The prosperity gospel—and I might get in trouble with some of my friends for this, but it’s the truth— spreads the idea of the “ATM Jesus.”
If you just do the things they tell you to do in church, trust in God and give sacrificially to the church, you will be blessed with financial prosperity. It is rooted in the idea that if you aren’t financially prosperous, there is something wrong with your faith or something wrong with your gift.
Let’s say I’m sitting in church and they go, “If you have $500, come lay it on the altar—if you have $200, come lay it on the altar,” and they get all the way down to one dollar. If I literally do not have one dollar to my name, what has been communicated to me? That I don’t really matter to God, and so God is not going to bless me.
It all ties into the same neoliberal ideology—that if you really want it, you would have it. If you don’t have it, it’s because you’re not doing what you need to do to get it. That ignores all the different systems of oppression in place that keep people from prospering in the way that they should. If you are preaching sacrificial giving but you aren’t paying attention to the needs of the people in your pews, you are not following the Jesus that I know.
How does the denial of reproductive justice to low-income black women represent the two-fold oppression they often face not just from white politicians, but also from black male clergy?
To answer that question, we first must acknowledge the history surrounding the bodies of women of color. Particularly, for black women, our bodies have never been our own. After we left enslavement, it became very important for us to counteract those stereotypes of us as lascivious and sexually predatory.

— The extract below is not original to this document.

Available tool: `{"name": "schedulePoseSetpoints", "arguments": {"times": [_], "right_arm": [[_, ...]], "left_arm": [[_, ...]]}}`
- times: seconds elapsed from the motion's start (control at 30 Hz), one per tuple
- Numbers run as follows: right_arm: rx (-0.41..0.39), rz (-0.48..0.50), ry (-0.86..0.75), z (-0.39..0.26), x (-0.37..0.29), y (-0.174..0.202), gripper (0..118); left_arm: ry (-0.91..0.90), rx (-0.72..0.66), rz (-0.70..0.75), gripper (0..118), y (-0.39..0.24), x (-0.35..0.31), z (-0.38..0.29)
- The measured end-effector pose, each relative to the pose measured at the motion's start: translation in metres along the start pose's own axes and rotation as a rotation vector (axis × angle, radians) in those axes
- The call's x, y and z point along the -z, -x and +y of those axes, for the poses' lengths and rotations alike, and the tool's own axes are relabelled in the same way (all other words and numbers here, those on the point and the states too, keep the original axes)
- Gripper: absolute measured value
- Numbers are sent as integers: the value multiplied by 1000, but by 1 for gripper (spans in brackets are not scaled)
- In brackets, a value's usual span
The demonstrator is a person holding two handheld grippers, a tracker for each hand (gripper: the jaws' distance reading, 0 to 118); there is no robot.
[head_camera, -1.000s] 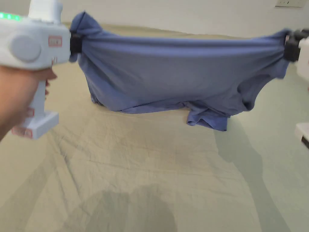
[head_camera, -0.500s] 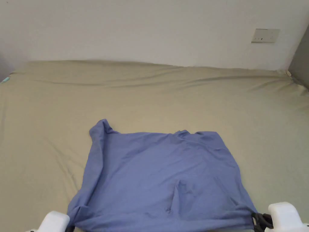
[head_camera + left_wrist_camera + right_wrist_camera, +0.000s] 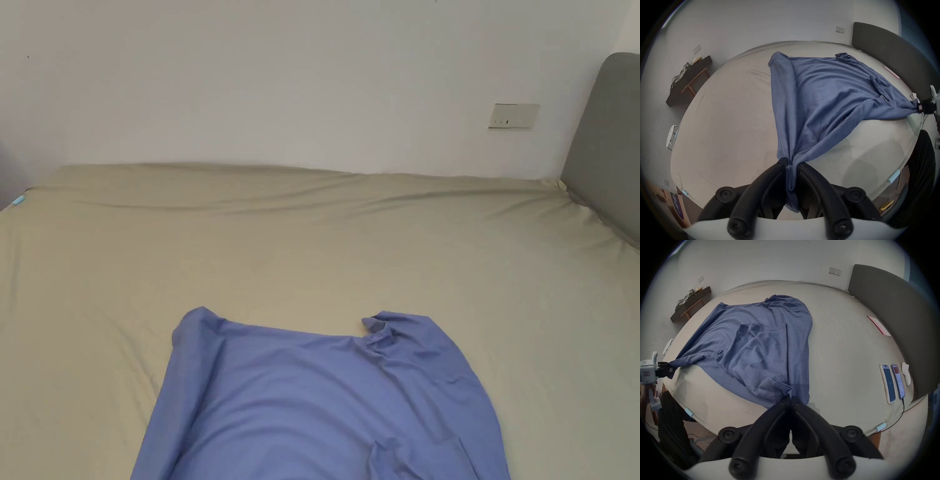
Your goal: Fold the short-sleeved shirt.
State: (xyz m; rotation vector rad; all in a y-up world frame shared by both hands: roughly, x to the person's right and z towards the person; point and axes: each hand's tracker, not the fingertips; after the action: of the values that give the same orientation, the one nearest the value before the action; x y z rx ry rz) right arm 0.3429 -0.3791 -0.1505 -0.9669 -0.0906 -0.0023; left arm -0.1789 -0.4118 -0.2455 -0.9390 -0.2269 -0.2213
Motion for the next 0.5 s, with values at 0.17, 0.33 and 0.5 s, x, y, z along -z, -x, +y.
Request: {"name": "schedulePoseSetpoints", "arguments": {"times": [0.17, 0.33, 0.5], "right_arm": [[32, -38, 34, -7, -16, -9, 0], [69, -28, 94, -18, -7, -31, 0], [24, -66, 71, -15, -1, -19, 31]], "left_arm": [[32, 40, 38, 5, 7, -13, -16], [80, -1, 31, 5, 18, -14, -23], [125, 49, 18, 9, 7, -9, -14]]}}
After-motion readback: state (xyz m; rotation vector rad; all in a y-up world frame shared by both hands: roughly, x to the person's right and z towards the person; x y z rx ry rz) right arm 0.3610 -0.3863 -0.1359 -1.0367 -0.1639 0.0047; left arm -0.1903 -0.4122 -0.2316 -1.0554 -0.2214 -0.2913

One of the ways we did that was through this hyper-surveillance of black women’s bodies and this idea of heightened purity that became ingrained in the way we did church. Patriarchy is patriarchy, and sometimes we forget it operates within cultures of color in the same way it operates everywhere else.
In terms of white politicians, it’s the same mentality that existed in slavery: your body does not belong to you, and we get to tell you what you can and cannot do with it. They can’t do it directly now because they don’t own people anymore, but they can do it by singling us out with legislation like the Hyde Amendment that disproportionately affects women of color.
Recent polling data shows that the majority of voters in battleground states—millennials especially—support abortion being covered by Medicaid and proposed legislation like the EACH Woman Act that would eliminate Hyde. Why has Hyde persisted for four decades despite the lack of public support for it? Why has the religious right been so successful in their attempts to curtail abortion rights?
The religious right has been so successful because they managed to create a very simple messaging strategy that made it seem like you had no other choice but to be with them or against them. The entire “pro-life” and “pro-choice” paradigm makes it seem like if you aren’t on their side then you are for death and against God. That’s a winning strategy. People have been silenced by that strategy.
What I’ve learned from my faith organizing is that it’s only when you ask people individually that you find out there are way more people who support a woman’s right to make decisions about her body and her family. You don’t hear those voices speaking loudly.
Do you feel abortion access for low-income women has been getting more attention this election cycle? How might the likely election of someone like Hillary Clinton affect the future of reproductive justice?
The conversation has been getting a lot more attention for several reasons, one of them being that we have an openly pro-choice candidate. While this isn’t an endorsement, what I find hopeful about Clinton is that she has said in no uncertain terms that she will push to have Hyde repealed.
We know that the Hyde Amendment is really dangerous, and that it harms groups that certain people think are okay to harm. Having someone with a platform that high say that this is unacceptable? That’s an amazing opportunity for those of us who fight every day for the rights every woman should have to completely flourish in the way God intended.